When I visited the school to see if she was getting her money's worth, I discovered that most pupils had little grasp of their medium of instruction.
At morning assembly, they recited the school prayer parrot-fashion in a sing-song which was hard to identify as English.
The principal, aptly named Father Goodwill, is fatalistic. "Most of the children here are from homes where no English is spoken - but in another 50 years' time, better English will trickle down," he says.
I could not help wondering if these children might be better off learning in their mother-tongues and studying English as a second language.
At a Marathi-medium school where volunteers run classes in spoken English, the organiser told me they were getting better results than at many schools with the more aspirational English-medium label.
"The profile of the first generation English learner is a bit schizophrenic, because they think and feel in their maternal language but need to use English in their professional world," she said.
This linguistic schizophrenia presents a huge commercial opportunity for hundreds of new language centres offering English to young, white-collar workers, who pay as much as half their monthly salary for evening classes.
With teachers whose own English is poor, places like these churn out people whose English may be barely comprehensible, as many of us discover when we speak to Indian call centres.
What is emerging from this jungle of poor teaching is not so much English as Hinglish, or what my parents' generation called Babu English - the language of clerks.

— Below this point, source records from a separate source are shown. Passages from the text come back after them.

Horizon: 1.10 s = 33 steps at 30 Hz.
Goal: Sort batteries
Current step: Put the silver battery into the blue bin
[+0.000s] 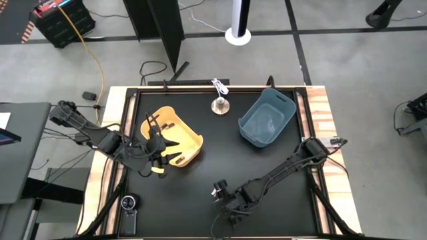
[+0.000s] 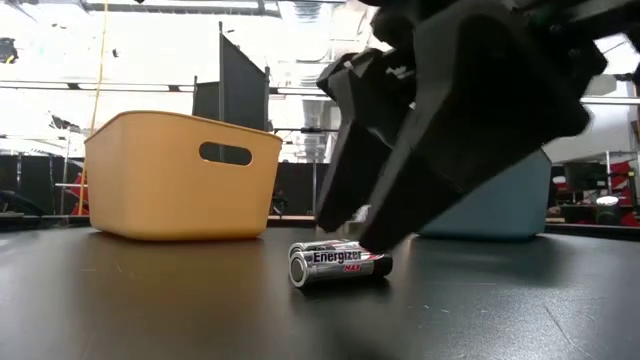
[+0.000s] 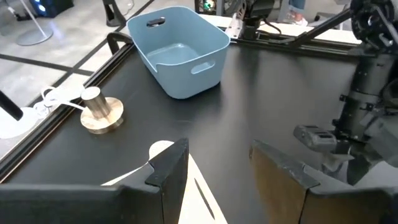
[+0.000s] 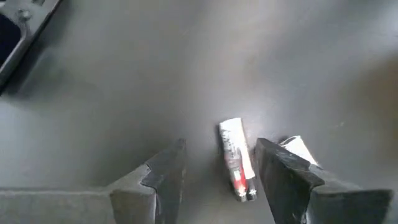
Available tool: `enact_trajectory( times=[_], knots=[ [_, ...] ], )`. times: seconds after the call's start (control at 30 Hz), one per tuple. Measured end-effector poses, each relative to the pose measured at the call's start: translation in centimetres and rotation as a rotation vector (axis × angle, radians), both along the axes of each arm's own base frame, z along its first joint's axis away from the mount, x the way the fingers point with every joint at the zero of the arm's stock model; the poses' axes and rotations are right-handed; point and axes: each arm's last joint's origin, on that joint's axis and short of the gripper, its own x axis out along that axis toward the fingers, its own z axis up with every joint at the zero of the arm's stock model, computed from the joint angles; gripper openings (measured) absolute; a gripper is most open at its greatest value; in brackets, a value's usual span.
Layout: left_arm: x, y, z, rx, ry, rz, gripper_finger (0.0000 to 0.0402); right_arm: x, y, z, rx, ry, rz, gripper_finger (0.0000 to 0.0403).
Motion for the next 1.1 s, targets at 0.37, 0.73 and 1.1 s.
enact_trajectory(
  times=[0.37, 0.73, 1.1],
  knots=[
    [-0.1, 0.0, -0.1, 0.007, 0.011, 0.000, 0.0164, 0.0, -0.3, -0.1, -0.004, 0.020, -0.023, 0.0206],
    [-0.1, 0.0, -0.1, 0.007, 0.011, -0.001, 0.0164, 0.1, -0.2, -1.5, -0.015, 0.042, -0.028, 0.0205],
    [-0.1, 0.0, -0.1, 0.011, 0.012, -0.002, 0.0164, 0.2, -0.4, -1.5, -0.003, 0.047, -0.049, 0.0190]
  ],
)
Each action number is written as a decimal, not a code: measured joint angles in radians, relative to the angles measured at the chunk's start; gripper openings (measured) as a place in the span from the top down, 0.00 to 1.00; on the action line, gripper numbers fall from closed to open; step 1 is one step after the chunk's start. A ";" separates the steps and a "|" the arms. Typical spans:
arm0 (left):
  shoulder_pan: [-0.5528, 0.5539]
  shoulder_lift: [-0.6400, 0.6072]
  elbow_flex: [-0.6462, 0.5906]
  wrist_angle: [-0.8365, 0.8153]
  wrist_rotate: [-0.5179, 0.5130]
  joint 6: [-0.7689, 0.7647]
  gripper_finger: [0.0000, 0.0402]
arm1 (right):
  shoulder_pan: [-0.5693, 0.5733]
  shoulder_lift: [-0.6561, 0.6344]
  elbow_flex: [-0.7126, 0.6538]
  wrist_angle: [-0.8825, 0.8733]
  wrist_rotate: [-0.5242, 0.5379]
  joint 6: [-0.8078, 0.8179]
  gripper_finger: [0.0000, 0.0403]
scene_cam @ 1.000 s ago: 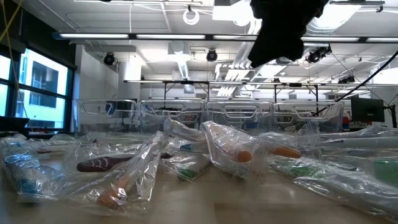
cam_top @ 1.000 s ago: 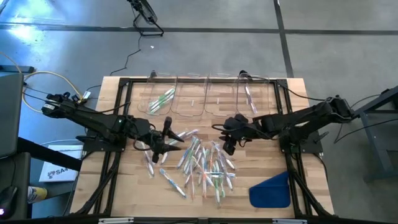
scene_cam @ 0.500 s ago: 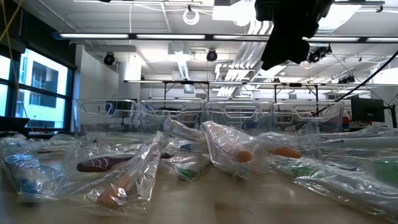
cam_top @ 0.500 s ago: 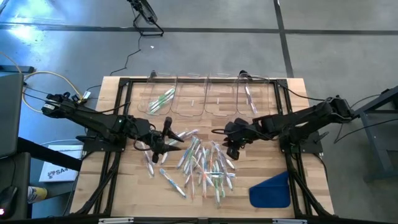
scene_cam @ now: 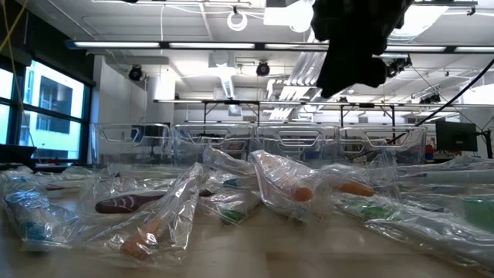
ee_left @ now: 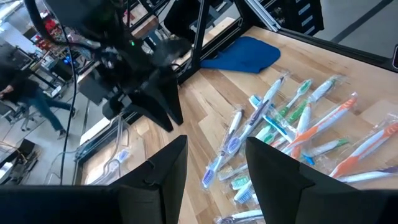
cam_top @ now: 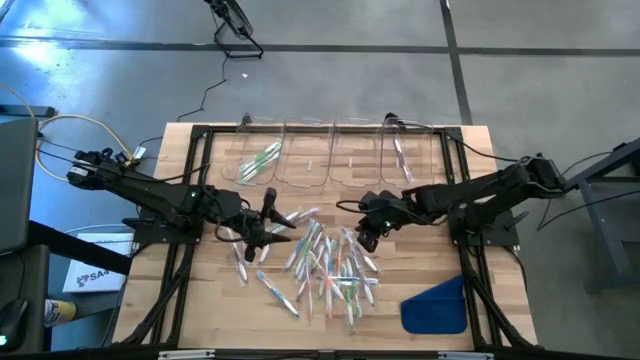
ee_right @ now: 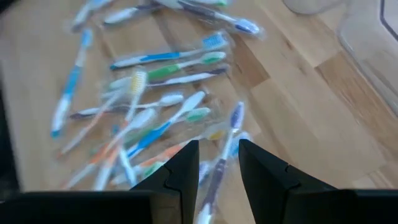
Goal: Pick & Place Toothbrushes
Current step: Put the violet toothbrush into the right transparent bin
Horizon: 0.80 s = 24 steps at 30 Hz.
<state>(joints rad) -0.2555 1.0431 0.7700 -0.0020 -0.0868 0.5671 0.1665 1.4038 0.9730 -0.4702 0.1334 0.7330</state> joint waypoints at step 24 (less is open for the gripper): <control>0.000 0.000 0.000 -0.001 0.002 -0.023 0.60 | 0.010 0.024 0.000 0.214 -0.059 0.026 0.74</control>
<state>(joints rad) -0.2556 1.0435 0.7700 -0.0029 -0.0853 0.5446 0.1767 1.4277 0.9730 -0.2560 0.0742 0.7593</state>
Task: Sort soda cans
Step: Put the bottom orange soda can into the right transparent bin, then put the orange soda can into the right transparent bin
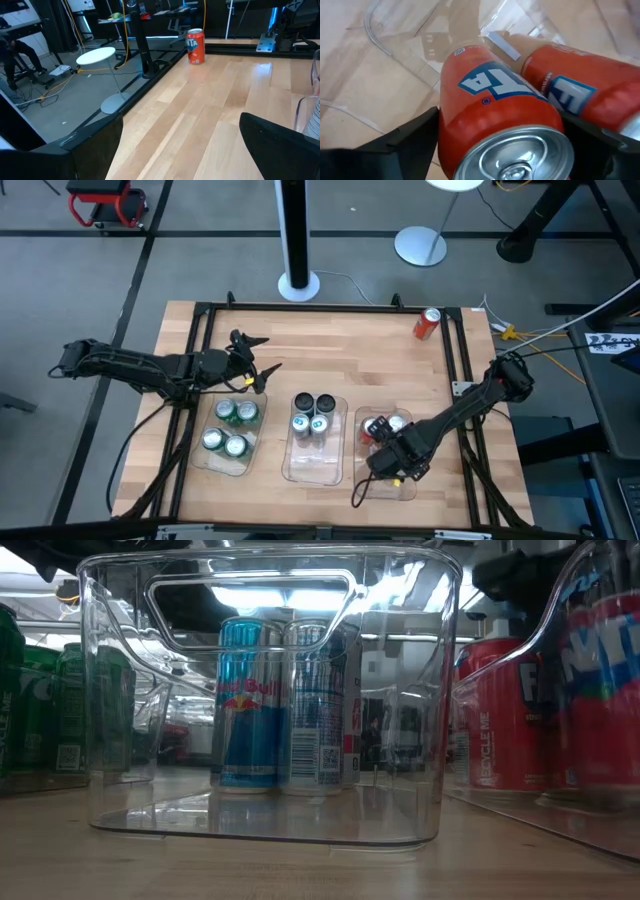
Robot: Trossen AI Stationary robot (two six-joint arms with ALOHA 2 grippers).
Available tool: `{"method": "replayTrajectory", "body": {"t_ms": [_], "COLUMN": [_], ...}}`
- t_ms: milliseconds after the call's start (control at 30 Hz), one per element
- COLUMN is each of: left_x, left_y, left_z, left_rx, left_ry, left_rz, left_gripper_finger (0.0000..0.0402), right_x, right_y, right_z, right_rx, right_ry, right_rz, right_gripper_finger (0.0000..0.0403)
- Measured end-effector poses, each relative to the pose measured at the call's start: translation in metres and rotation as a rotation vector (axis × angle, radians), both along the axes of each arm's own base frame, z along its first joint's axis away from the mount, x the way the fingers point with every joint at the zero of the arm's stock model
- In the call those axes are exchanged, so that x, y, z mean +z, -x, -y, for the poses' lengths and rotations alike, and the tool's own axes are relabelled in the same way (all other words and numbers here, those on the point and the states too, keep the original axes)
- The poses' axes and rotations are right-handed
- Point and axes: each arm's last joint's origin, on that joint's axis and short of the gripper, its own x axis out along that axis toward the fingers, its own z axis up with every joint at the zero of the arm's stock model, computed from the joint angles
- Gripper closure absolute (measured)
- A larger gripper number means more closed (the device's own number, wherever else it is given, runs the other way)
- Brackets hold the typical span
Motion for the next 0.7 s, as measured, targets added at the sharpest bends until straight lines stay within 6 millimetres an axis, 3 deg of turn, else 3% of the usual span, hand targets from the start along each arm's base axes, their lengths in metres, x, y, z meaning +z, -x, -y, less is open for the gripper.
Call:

What makes Hinglish especially quaint is its love of the continuous tense and the way it dispenses with articles like "the" and "a". My own favourite examples are "head is paining" (headache) and "mother serious" (mother is very ill) - both handy excuses for leaving work early.
"The new Indian elite is a very diverse, first generation elite, and they don't have that old snobbery about the Queen's English," says novelist Namita Devidayal.
"One finds a growing ease in recreating the language to suit one's culture, which is a very hodge-podge culture, and one that's also comfortable in its own dysfunctionality."
Hinglish, for all its occasional breakdowns of communication, is an authentically Indian hybrid.
The trouble with dysfunctional Hinglish is that it can cause havoc when clear and precise communication is required, whether on a simple taxi ride or in more serious situations like hospitals and law-courts. Young Indians still need better quality, standardised English teaching if they want to access the global knowledge economy and stay ahead of eager new English-speakers in China or Argentina.